## Problem details
Pull each line containing "spaces" from the data.

## Supplied material
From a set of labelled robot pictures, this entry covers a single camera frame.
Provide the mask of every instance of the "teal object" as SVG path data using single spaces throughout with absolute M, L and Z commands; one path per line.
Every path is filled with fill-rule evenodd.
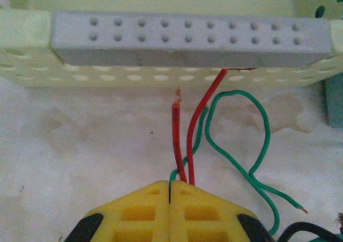
M 343 128 L 343 73 L 325 80 L 326 112 L 328 124 Z

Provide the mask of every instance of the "green wire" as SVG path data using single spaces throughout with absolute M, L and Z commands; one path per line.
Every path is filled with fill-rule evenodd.
M 196 138 L 195 138 L 195 142 L 194 142 L 194 146 L 193 146 L 193 155 L 197 152 L 199 146 L 200 146 L 200 142 L 201 142 L 201 139 L 202 139 L 202 132 L 203 132 L 203 126 L 204 126 L 204 120 L 205 120 L 205 116 L 208 112 L 208 108 L 205 107 L 199 117 L 199 123 L 198 123 L 198 130 L 197 130 L 197 135 L 196 135 Z M 186 163 L 188 162 L 188 157 L 184 157 L 182 159 L 182 163 L 183 163 L 183 166 L 186 165 Z M 170 202 L 170 191 L 171 191 L 171 188 L 172 188 L 172 181 L 174 181 L 176 179 L 176 176 L 178 175 L 178 171 L 177 169 L 176 170 L 173 170 L 170 174 L 170 177 L 169 177 L 169 202 Z

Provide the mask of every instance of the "stripped wire end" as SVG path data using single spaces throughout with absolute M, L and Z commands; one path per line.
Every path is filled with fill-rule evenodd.
M 300 208 L 300 210 L 302 210 L 304 213 L 306 213 L 306 214 L 308 214 L 309 212 L 308 211 L 306 211 L 306 209 L 305 208 Z

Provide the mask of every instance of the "white cloth surface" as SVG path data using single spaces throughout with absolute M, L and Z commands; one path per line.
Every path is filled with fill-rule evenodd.
M 189 120 L 206 89 L 182 88 L 184 154 Z M 63 241 L 92 208 L 167 180 L 175 168 L 174 91 L 24 88 L 0 79 L 1 241 Z M 271 195 L 281 217 L 274 237 L 297 221 L 339 233 L 343 131 L 326 125 L 320 85 L 248 91 L 266 106 L 273 131 L 256 177 L 309 211 Z M 214 118 L 214 140 L 248 170 L 263 143 L 262 118 L 239 96 L 219 102 Z M 271 228 L 268 205 L 204 135 L 194 160 L 196 186 L 250 209 Z M 302 232 L 291 241 L 315 237 Z

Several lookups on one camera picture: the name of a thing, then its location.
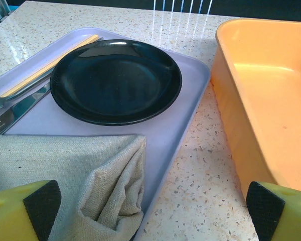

## Answer space
Provide the mask of every instance of the "teal object" as SVG path data using single spaces throughout with absolute M, L and Z commands; one path per line.
Provide the mask of every instance of the "green wire" as SVG path data using single spaces throughout with absolute M, L and Z commands; one path per line.
Provide the mask of every instance of the "stripped wire end" as SVG path data using single spaces throughout with absolute M, L and Z commands; one path per line.
Provide the mask of every instance of the "white cloth surface" as SVG path data using single spaces throughout with absolute M, L and Z commands; one path per line.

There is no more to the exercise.